== Try it ==
Leave the pictures out and print every record below exactly as it stands.

+++ Data to examine +++

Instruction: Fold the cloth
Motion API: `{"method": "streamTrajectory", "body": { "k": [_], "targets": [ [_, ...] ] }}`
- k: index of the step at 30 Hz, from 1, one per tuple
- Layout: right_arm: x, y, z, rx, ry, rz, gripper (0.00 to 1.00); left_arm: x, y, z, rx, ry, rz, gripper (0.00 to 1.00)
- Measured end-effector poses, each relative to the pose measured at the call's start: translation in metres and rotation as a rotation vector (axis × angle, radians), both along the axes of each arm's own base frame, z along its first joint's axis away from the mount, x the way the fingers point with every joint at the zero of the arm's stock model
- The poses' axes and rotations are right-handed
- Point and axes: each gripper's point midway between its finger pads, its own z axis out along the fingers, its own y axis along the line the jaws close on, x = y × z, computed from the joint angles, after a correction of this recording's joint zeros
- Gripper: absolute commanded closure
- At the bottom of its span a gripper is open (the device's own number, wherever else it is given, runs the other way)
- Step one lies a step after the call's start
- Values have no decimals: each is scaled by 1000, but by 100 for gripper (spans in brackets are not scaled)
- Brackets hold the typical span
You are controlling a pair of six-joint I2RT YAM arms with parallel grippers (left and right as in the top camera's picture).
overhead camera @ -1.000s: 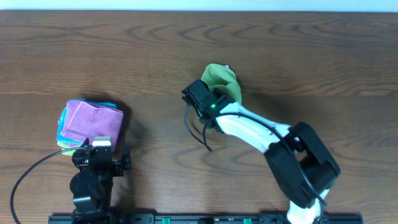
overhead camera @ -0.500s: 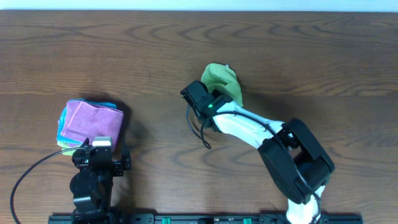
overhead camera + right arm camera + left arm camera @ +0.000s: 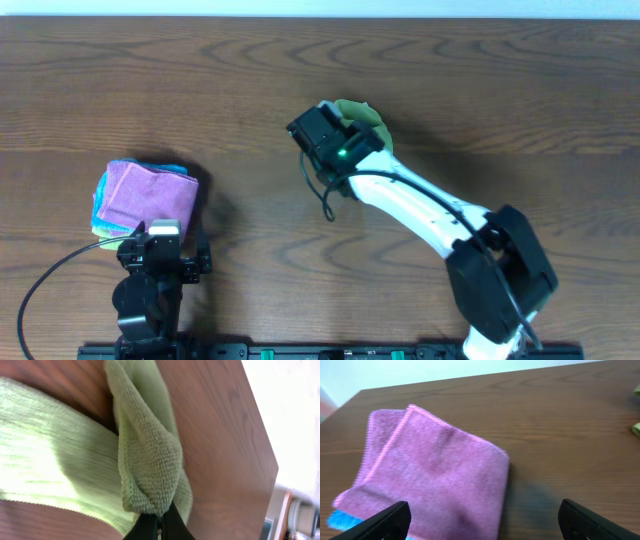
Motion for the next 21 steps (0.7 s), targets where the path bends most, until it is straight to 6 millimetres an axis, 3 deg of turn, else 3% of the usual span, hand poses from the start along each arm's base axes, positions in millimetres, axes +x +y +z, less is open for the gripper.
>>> {"method": "streamTrajectory", "body": {
  "k": [4,13,21],
  "targets": [
    [-2,-35,8,17,-14,-145,99,0,-7,0,-83,-4,-15,5],
    [-10,-117,4,40,-31,-502,99,0,-17,1,-309,-5,10,5],
    [-19,-180,3,73,-65,-774,99,-2,-40,2,-407,13,-103,5]
  ]
}}
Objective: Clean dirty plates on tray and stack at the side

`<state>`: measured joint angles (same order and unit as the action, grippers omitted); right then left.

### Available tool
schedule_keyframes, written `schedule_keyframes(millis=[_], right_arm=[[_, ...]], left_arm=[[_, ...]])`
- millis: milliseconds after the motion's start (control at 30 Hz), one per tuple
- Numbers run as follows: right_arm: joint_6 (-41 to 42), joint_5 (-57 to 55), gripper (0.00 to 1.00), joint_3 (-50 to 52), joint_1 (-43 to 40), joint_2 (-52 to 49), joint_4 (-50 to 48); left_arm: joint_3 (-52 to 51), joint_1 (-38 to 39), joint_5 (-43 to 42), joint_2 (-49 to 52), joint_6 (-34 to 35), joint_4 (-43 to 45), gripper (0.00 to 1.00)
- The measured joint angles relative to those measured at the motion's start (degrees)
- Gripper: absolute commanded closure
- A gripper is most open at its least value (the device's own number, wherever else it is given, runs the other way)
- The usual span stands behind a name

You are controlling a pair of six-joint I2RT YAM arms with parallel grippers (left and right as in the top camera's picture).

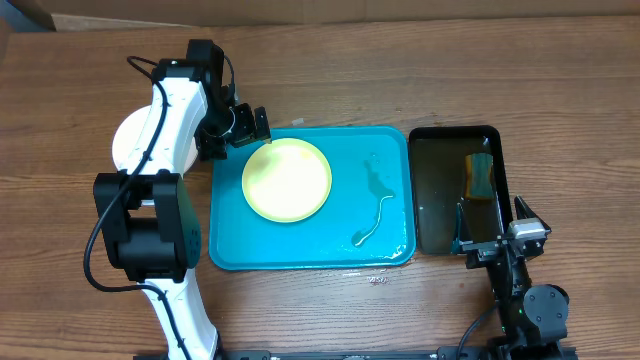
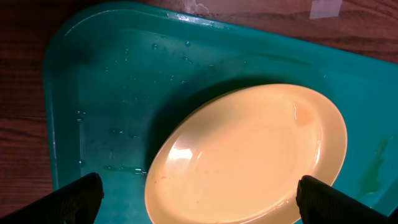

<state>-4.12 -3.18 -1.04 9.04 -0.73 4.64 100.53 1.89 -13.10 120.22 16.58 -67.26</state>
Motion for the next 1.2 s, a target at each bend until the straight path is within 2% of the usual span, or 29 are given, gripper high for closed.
schedule_keyframes(millis=[867, 1033, 1200], right_arm=[[0.0, 0.0, 0.0, 0.0, 0.0, 0.0, 0.0], [0.0, 0.0, 0.0, 0.0, 0.0, 0.0, 0.0], [0.0, 0.0, 0.0, 0.0, 0.0, 0.0, 0.0]], left_arm=[[0.0, 0.6, 0.0, 0.0, 0.0, 0.0, 0.0], [0.0, 3.5, 0.1, -0.3, 0.0, 0.0, 0.0], [-0.1, 10.3, 0.3, -6.6, 0.0, 0.0, 0.0]])
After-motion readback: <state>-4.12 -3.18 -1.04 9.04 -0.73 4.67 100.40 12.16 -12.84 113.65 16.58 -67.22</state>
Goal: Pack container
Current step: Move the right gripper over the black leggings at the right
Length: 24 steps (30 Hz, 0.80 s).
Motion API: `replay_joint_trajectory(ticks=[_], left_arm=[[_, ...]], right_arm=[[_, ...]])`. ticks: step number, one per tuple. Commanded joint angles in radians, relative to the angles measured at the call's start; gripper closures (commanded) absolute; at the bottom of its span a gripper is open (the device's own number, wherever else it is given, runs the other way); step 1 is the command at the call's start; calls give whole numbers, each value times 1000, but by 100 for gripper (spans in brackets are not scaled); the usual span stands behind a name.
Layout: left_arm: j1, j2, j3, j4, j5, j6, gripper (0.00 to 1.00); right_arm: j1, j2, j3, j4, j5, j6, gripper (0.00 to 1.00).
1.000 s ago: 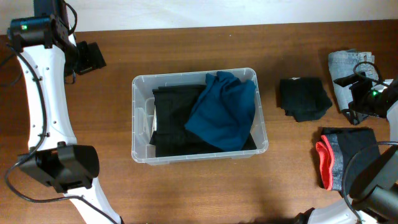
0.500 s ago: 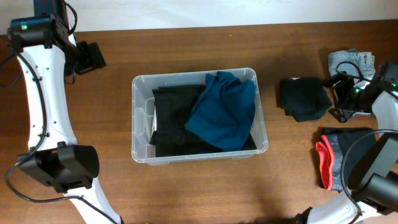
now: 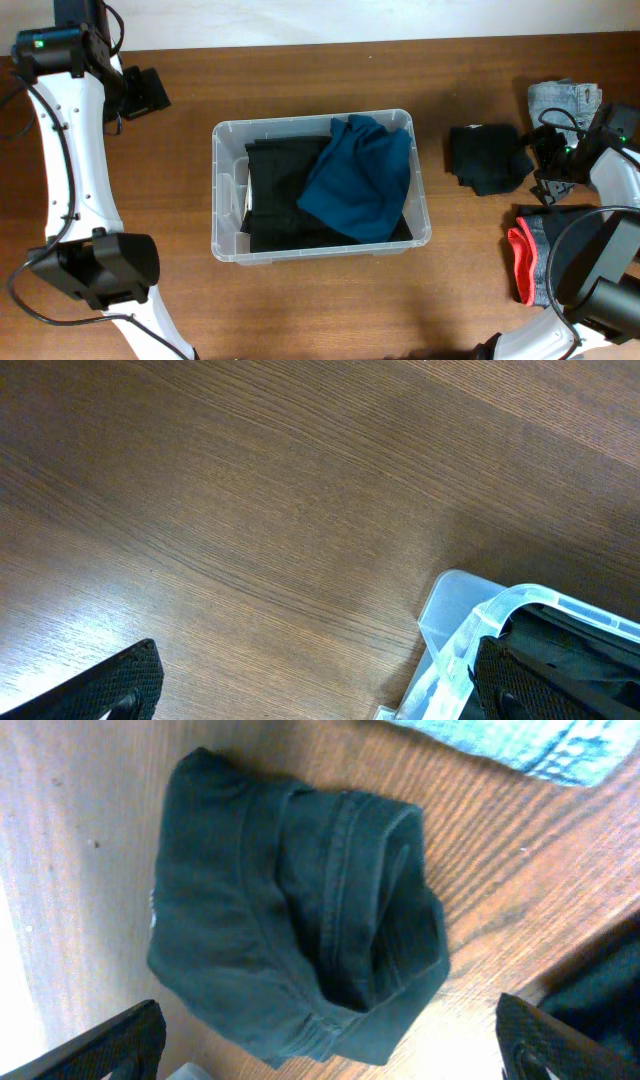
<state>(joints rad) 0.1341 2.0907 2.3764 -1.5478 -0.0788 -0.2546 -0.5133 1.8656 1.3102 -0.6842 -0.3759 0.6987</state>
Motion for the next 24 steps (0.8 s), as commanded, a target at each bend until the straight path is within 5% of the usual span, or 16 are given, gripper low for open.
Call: replay_joint_trajectory(ticks=[1,13,24], left_arm=[[6,-8,-5,-1,11,-10,1],[6,-8,-5,-1,11,-10,1],[6,-8,-5,-1,11,-10,1]], right_arm=[[9,6,-11,12,40,-3,2],[-6,-36,-8,-26,45,-116,2],[-166,-301,-8,-246,77,-153,2]])
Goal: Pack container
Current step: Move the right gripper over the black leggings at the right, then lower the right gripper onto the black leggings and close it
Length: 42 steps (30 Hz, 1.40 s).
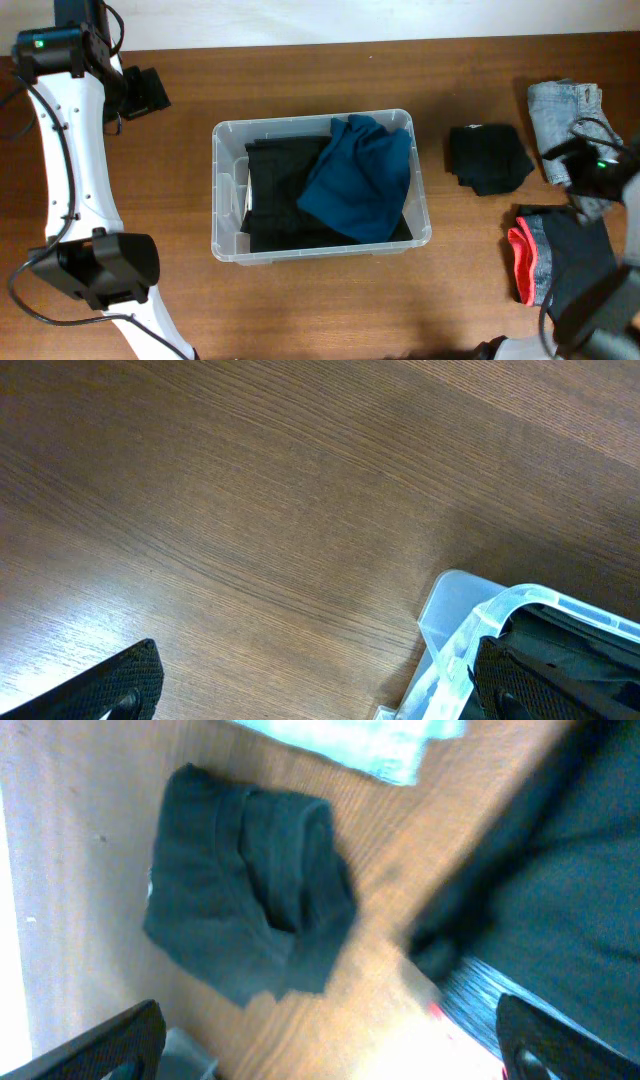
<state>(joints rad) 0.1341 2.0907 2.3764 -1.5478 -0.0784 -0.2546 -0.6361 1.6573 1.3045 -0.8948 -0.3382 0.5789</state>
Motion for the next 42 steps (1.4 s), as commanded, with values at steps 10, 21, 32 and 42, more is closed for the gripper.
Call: replay_joint_trajectory(ticks=[10,21,32,42], left_arm=[[6,-8,-5,-1,10,-10,1],[6,-8,-5,-1,10,-10,1],[6,-8,-5,-1,10,-10,1],[6,-8,-5,-1,10,-10,1]], right_arm=[[-203,-230,-98,-253,140,-104,1],[-581,-243,-292,-253,-142,-335,1],[-793,-243,-367,-272,-204,-452,2],[-851,-243,-518,-45,-253,-459,2]])
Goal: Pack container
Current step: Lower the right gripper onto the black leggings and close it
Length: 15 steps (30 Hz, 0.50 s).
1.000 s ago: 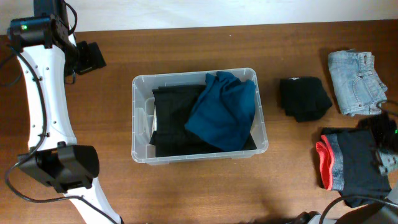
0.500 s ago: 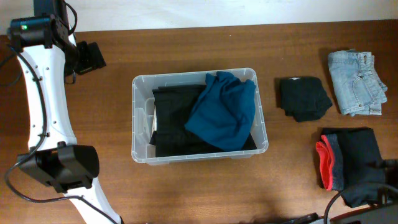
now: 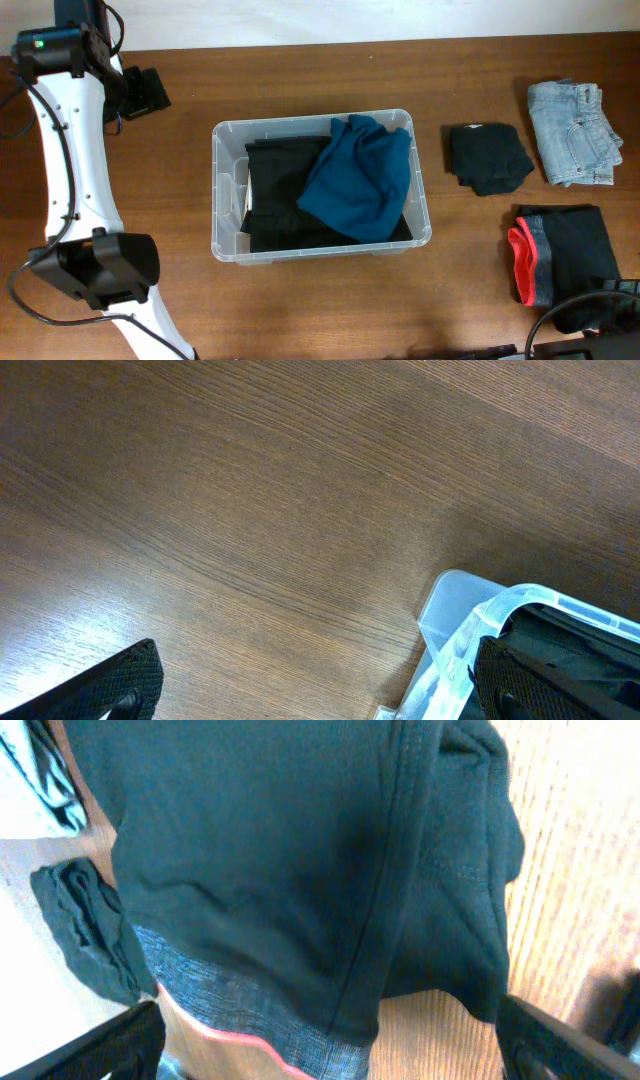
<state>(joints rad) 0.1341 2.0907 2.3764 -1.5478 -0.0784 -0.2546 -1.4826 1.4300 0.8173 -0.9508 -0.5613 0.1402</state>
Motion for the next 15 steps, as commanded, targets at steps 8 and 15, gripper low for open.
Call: replay_joint_trajectory(ticks=[8,15], left_arm=[[6,-8,-5,-1,10,-10,1],[6,-8,-5,-1,10,-10,1]], right_arm=[[-4,-16,-53,54,12,-20,2],[-4,-16,-55,103,73,-1,2]])
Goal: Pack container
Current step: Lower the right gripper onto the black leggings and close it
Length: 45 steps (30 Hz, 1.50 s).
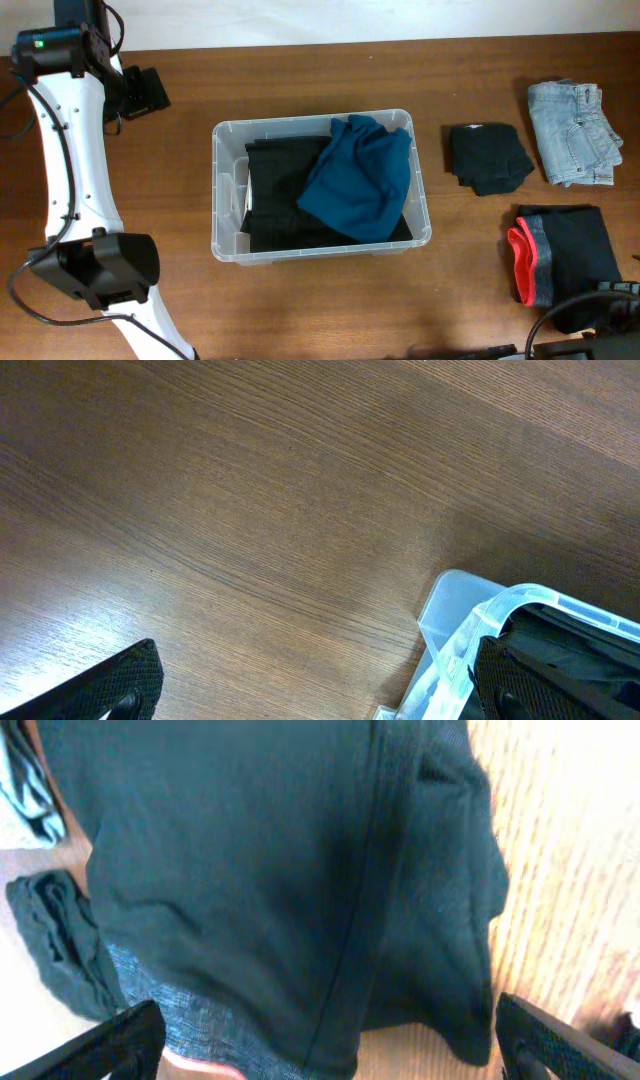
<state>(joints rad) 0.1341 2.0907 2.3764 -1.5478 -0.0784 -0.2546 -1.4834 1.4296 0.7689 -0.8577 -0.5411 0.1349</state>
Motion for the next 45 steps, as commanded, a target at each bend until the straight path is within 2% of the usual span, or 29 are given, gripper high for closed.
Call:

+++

== Expected output ==
Instruction: Fold the cloth
Motion API: `{"method": "streamTrajectory", "body": { "k": [_], "targets": [ [_, ...] ] }}`
- k: index of the step at 30 Hz, from 1, one per tuple
- Layout: right_arm: x, y, z, rx, ry, rz, gripper (0.00 to 1.00); left_arm: x, y, z, rx, ry, rz, gripper (0.00 to 1.00)
- Measured end-effector poses, each relative to the pose measured at the call's start: translation in metres and rotation as a rotation vector (axis × angle, radians), both along the axes of each arm's own base frame, z along its first joint's axis away from the mount, x the way the fingers point with every joint at the zero of the arm's stock model
- The poses' axes and rotations are right-handed
- Point and axes: each gripper's point midway between its finger pads, its own z axis out along the fingers, its own y axis along the line the jaws close on, x = y × z, computed from the joint angles, after a correction of this recording's joint zeros
- Gripper: absolute commanded closure
- At the bottom of its span a gripper is open (the device's own number, wherever else it is given, runs the other way)
- Step one lies a step after the call's start
- Values have no decimals: each is scaled by 1000, but by 100 for gripper (spans in brackets are not scaled)
- Brackets hold the typical span
You are controlling a pair of six-joint I2RT YAM arms with parallel grippers (left and right as in the top camera's picture).
overhead camera @ -1.000s: 
overhead camera @ -0.500s: 
overhead camera + right arm camera + left arm camera @ +0.000s: 
Motion for the next 21 steps (0.7 s), targets where the path bends most, until it is straight to 6 millimetres an axis, 3 deg of turn, else 3% of the usual span, hand poses from the start along each arm's base axes, positions in millimetres, axes +x +y +z, less is open for the gripper.
>>> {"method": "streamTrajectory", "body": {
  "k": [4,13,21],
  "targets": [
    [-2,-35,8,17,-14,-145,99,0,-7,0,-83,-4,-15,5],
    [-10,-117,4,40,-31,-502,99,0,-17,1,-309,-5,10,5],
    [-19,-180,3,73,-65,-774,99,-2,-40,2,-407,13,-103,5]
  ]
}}
Objective: Clean dirty plates on tray and stack at the side

`<state>`: measured joint angles (same order and unit as the action, grippers omitted); right then left.

### Available tool
schedule_keyframes, written `schedule_keyframes(millis=[_], right_arm=[[_, ...]], left_arm=[[_, ...]])`
- millis: milliseconds after the motion's start (control at 30 Hz), one per tuple
- Numbers run as follows: right_arm: joint_6 (-41 to 42), joint_5 (-57 to 55), gripper (0.00 to 1.00), joint_3 (-50 to 52), joint_1 (-43 to 40), joint_2 (-52 to 49), joint_4 (-50 to 48); left_arm: joint_3 (-52 to 51), joint_1 (-38 to 39), joint_5 (-43 to 42), joint_2 (-49 to 52), joint_6 (-34 to 35), joint_4 (-43 to 45), gripper (0.00 to 1.00)
- The measured joint angles relative to those measured at the motion's start (degrees)
- Gripper: absolute commanded closure
- A gripper is most open at its least value (the device's own number, wherever else it is given, runs the other way)
- The usual span stands behind a name

You are controlling a pair of six-joint I2RT YAM arms with parallel grippers (left and right as in the top camera's picture).


<state>-4.12 -3.18 -1.04 9.04 -0.73 4.64 100.53 1.89 -13.10 120.22 16.58 -67.26</state>
Motion for the next 1.2 s, a target at each bend until the straight path is within 2% of the usual span, or 29 are given, gripper high for closed.
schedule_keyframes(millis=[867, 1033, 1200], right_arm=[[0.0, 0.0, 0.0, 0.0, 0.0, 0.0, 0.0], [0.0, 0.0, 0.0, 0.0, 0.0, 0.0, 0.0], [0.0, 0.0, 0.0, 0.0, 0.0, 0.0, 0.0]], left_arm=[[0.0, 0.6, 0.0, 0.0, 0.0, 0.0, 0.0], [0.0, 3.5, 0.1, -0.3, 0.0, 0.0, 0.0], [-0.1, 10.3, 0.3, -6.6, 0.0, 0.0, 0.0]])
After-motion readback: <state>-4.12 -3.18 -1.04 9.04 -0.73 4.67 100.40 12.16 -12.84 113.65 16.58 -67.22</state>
Goal: Pack container
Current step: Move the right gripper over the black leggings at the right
Length: 24 steps (30 Hz, 0.80 s).
Motion API: `replay_joint_trajectory(ticks=[_], left_arm=[[_, ...]], right_arm=[[_, ...]])`. ticks: step number, one per tuple. Commanded joint angles in radians, relative to the angles measured at the call's start; gripper closures (commanded) absolute; at the bottom of its span a gripper is open (the device's own number, wherever else it is given, runs the other way); step 1 is the command at the call's start; calls give whole numbers, each value times 1000, but by 100 for gripper (spans in brackets are not scaled); the usual span stands behind a name.
Layout: left_arm: j1, j2, j3, j4, j5, j6, gripper (0.00 to 1.00); right_arm: j1, j2, j3, j4, j5, j6, gripper (0.00 to 1.00).
1.000 s ago: 
0.500 s ago: 
now: 
<state>(joints rad) 0.1341 2.0907 2.3764 -1.5478 -0.0788 -0.2546 -0.5133 1.8656 1.3102 -0.6842 -0.3759 0.6987</state>
Motion for the next 24 steps (0.8 s), as commanded, a target at each bend until the straight path is within 5% of the usual span, or 16 are given, gripper low for open.
Call: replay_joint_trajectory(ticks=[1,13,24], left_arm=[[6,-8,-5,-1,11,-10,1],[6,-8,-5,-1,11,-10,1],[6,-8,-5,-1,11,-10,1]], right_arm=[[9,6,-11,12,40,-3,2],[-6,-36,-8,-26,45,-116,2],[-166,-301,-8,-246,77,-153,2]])
Goal: Pack container
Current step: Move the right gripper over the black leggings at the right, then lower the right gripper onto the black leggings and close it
Length: 42 steps (30 Hz, 1.40 s).
<state>(joints rad) 0.1341 2.0907 2.3764 -1.5478 -0.0784 -0.2546 -0.6361 1.6573 1.3045 -0.8948 -0.3382 0.5789</state>
Motion for the next 42 steps (1.4 s), as commanded, with values at steps 10, 21, 32 and 42, more is closed for the gripper.
Call: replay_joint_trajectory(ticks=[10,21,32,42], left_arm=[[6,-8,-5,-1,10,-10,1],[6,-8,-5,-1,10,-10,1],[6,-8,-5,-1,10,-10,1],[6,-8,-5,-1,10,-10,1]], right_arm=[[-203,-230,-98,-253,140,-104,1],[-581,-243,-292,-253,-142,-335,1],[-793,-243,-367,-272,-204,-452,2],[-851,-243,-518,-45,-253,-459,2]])
Goal: Pack container
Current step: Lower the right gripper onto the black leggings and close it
Length: 15 steps (30 Hz, 0.50 s).
1.000 s ago: 
0.500 s ago: 
now: 
<state>(joints rad) 0.1341 2.0907 2.3764 -1.5478 -0.0784 -0.2546 -1.4826 1.4300 0.8173 -0.9508 -0.5613 0.1402</state>
Motion for the next 15 steps, as commanded, targets at steps 8 and 15, gripper low for open.
Call: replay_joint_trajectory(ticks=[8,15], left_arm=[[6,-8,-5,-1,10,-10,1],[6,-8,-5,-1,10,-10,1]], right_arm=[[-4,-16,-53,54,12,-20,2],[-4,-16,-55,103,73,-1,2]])
Goal: Pack container
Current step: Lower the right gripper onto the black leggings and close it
Length: 45 steps (30 Hz, 1.50 s).
<state>(joints rad) 0.1341 2.0907 2.3764 -1.5478 -0.0784 -0.2546 -1.4834 1.4296 0.7689 -0.8577 -0.5411 0.1349</state>
Motion for the next 45 steps, as commanded, a target at each bend until the straight path is within 2% of the usual span, or 29 are given, gripper high for closed.
Call:

There is no more to this answer.